Broad experience in healthcare marketing helps set Core apart in ensuring clients’ success
In this episode of the Core Exchange, Angi Krueger, Core Health’s Vice President of Marketing, introduces Laila Waggoner, our new Senior Healthcare Strategist. Joining the Core team in March 2021, Laila brings more than 30 years of experience and a highly valued depth of knowledge about the healthcare industry. Angi and Laila discuss what makes this specialized experience so important, and how working with different health systems and specialized health segments enables Core to better understand challenges — and identify new opportunities — for the healthcare clients Core serves, particularly amid the rapidly changing landscape of the pandemic.
You can listen to the podcast episode using the player embedded below, or you can read a full transcript below. Be sure to subscribe to Core Exchange on Apple Podcasts.
Angi Krueger: Welcome to the Core Exchange, a healthcare marketing podcast. I'm Angi Krueger, the vice president of marketing at Core Health, which is Core Creative's specialized healthcare marketing practice. This week, I'm so excited to welcome Laila Waggoner, our newest team member at Core Health. Welcome, Laila.
Laila Waggoner: Thanks, Angi. I'm thrilled to be here.
Angi Krueger: I'm so excited because, with Core Health, our expertise in healthcare marketing is so important to us. It's always been really important for us as an agency to have someone like you with your healthcare expertise and background be part of our team. So I would love to introduce you to everyone by having you explain to them a little bit about your background and your career path, and where you came from.
Laila Waggoner: That's fantastic. Well, I am so excited to be part of the Core Health team after more than 30 years in healthcare marketing. That experience really spans a lot of different agency experience, my very first agency job, I walked in and the very first client I was assigned to was a little community hospital called Park View Hospital, which doesn't even exist anymore. But really early in my career, I had the opportunity to really start to learn all the nuances of healthcare marketing.
Laila Waggoner: That really developed over the course of several different agency experiences and with increasing responsibility, from an account-service perspective to a media-buying perspective, to a PR perspective. Then ultimately, I was a partner and chief strategy officer at an agency for almost 16 years, where I really had the opportunity to dive in and understand our clients' businesses. That really got deep with our healthcare clients in particular.

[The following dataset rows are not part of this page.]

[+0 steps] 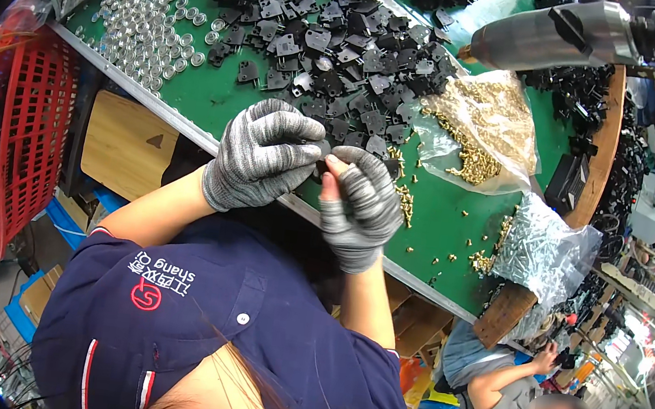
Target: Assemble small black plastic components using hands and a pneumatic tool at a factory workstation.
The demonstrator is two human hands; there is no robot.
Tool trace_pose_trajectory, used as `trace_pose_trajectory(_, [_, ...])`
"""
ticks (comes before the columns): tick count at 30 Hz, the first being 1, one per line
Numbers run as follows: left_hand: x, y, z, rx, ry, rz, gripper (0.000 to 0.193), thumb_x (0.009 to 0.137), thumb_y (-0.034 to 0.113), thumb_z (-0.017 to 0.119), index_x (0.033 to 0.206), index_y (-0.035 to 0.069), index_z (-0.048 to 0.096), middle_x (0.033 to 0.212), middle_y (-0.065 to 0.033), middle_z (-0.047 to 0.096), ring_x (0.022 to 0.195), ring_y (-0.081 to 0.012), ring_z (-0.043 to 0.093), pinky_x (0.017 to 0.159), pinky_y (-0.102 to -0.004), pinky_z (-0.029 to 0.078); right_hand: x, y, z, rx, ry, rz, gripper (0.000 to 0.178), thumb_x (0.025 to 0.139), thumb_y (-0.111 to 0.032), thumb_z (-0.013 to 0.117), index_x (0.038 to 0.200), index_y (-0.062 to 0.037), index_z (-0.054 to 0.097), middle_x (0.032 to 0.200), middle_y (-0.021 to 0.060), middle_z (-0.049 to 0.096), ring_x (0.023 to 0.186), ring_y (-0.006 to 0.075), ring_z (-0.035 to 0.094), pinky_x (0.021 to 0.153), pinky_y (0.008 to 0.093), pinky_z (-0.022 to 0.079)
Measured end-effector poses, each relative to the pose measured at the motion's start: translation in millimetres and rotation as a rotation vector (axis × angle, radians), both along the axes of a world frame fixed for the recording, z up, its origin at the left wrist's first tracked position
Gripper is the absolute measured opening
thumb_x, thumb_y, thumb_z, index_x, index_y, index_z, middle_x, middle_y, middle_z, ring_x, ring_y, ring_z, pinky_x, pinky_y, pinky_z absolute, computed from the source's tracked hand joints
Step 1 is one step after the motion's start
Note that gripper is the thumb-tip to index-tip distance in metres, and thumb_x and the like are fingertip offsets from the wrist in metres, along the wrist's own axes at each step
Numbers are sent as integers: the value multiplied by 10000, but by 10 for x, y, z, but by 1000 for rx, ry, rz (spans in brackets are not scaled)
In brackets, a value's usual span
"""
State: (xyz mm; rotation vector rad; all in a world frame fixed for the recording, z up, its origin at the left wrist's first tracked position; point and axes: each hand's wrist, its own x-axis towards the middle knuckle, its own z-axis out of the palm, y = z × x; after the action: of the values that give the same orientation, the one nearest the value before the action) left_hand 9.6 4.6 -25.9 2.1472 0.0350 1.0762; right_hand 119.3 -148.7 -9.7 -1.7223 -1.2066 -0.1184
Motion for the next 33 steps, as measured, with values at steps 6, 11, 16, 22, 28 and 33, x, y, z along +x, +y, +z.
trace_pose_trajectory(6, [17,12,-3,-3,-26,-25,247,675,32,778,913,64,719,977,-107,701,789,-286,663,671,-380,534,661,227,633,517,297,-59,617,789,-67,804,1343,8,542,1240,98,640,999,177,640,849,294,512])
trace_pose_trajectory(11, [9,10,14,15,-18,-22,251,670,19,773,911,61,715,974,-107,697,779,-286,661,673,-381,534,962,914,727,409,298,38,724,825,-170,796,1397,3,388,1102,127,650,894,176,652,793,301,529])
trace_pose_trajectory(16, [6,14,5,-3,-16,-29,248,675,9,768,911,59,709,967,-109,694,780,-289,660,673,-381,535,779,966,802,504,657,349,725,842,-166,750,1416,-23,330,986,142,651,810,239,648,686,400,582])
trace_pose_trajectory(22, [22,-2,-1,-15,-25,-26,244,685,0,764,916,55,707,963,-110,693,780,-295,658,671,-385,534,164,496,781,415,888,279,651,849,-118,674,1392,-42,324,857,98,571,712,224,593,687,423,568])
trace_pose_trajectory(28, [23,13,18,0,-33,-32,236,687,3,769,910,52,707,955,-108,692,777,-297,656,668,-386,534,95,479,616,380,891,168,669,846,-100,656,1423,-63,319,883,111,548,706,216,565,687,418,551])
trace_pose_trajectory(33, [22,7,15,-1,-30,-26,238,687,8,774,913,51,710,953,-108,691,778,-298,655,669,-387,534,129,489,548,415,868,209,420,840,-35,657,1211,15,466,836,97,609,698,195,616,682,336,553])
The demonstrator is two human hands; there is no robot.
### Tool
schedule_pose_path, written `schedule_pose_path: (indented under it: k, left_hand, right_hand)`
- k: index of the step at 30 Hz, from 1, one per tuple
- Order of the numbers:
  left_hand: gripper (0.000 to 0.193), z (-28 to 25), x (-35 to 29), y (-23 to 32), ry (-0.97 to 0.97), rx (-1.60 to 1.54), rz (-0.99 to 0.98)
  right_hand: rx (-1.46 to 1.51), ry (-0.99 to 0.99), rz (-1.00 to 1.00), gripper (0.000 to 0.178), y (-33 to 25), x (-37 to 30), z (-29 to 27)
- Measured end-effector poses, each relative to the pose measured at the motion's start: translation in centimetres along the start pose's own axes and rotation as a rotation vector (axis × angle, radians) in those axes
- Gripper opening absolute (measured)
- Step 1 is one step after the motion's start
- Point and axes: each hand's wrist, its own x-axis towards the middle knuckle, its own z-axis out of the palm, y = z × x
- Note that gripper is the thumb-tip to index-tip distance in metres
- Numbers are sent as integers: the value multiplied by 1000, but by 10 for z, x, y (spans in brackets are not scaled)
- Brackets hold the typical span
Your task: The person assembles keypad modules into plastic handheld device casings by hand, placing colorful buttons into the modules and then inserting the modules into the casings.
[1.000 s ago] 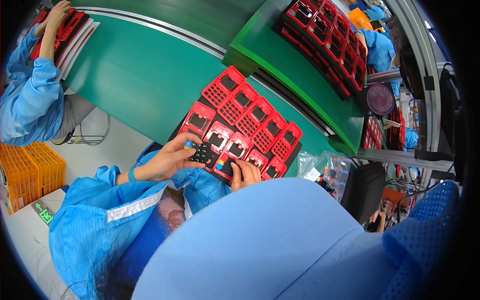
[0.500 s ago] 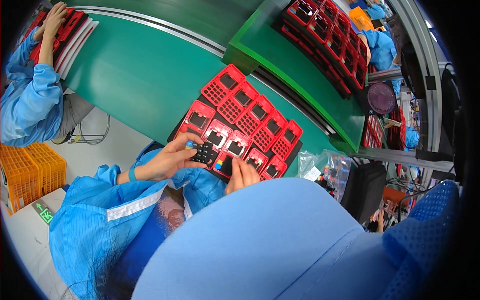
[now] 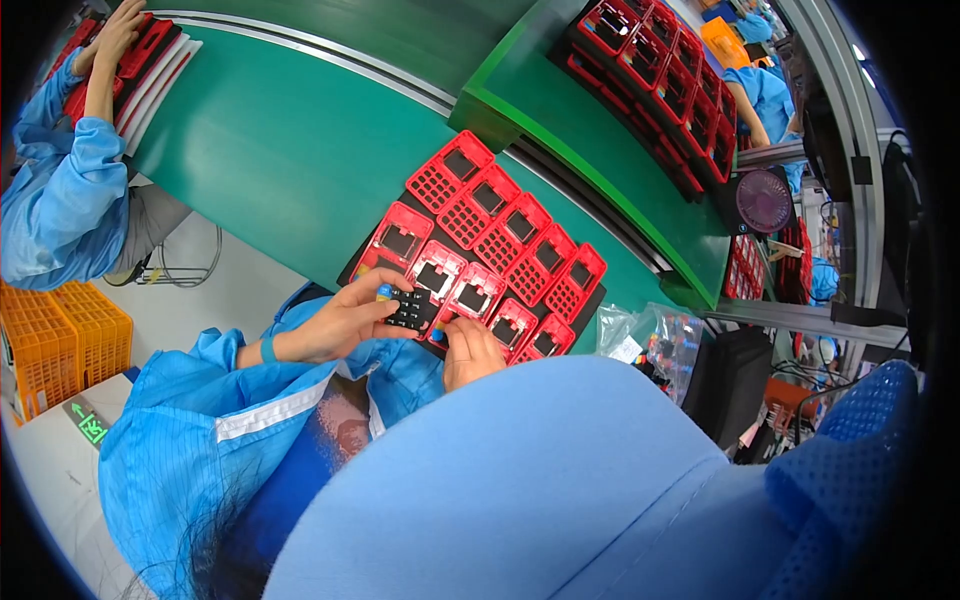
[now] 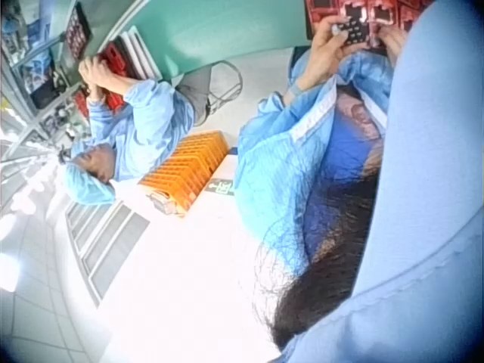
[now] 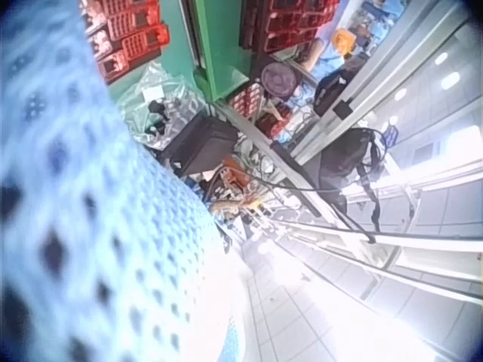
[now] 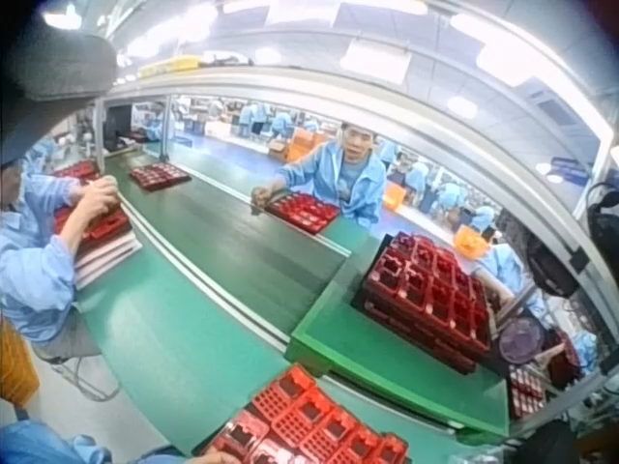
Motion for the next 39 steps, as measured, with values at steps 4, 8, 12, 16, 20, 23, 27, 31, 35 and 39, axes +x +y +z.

Laila Waggoner: Then, after all those years on the agency side, I was really excited to have the opportunity then to take that knowledge and take that experience and bring it to the client side. And to have an opportunity to sit in that seat and really experience from the inside of an organization, how and where marketing really fits in the bigger puzzle of what healthcare organizations are trying to accomplish.
Laila Waggoner: Having had all of that experience over the past 30 years, as I said, when this opportunity to join Core Health emerged, I was just thrilled at the idea of being able to bring all of that variety of experience and perspectives, and bring them to a team that is extremely well versed in healthcare marketing already. That is extremely well positioned in this industry, and has done some just phenomenal creative work. So being able to connect prospects with the kind of agency resources that Core Health provides, but also being a resource internally to our team now, as well as to our clients, it feels like a perfect fit for me. And so, again, I'm just really, really happy to be part of this team.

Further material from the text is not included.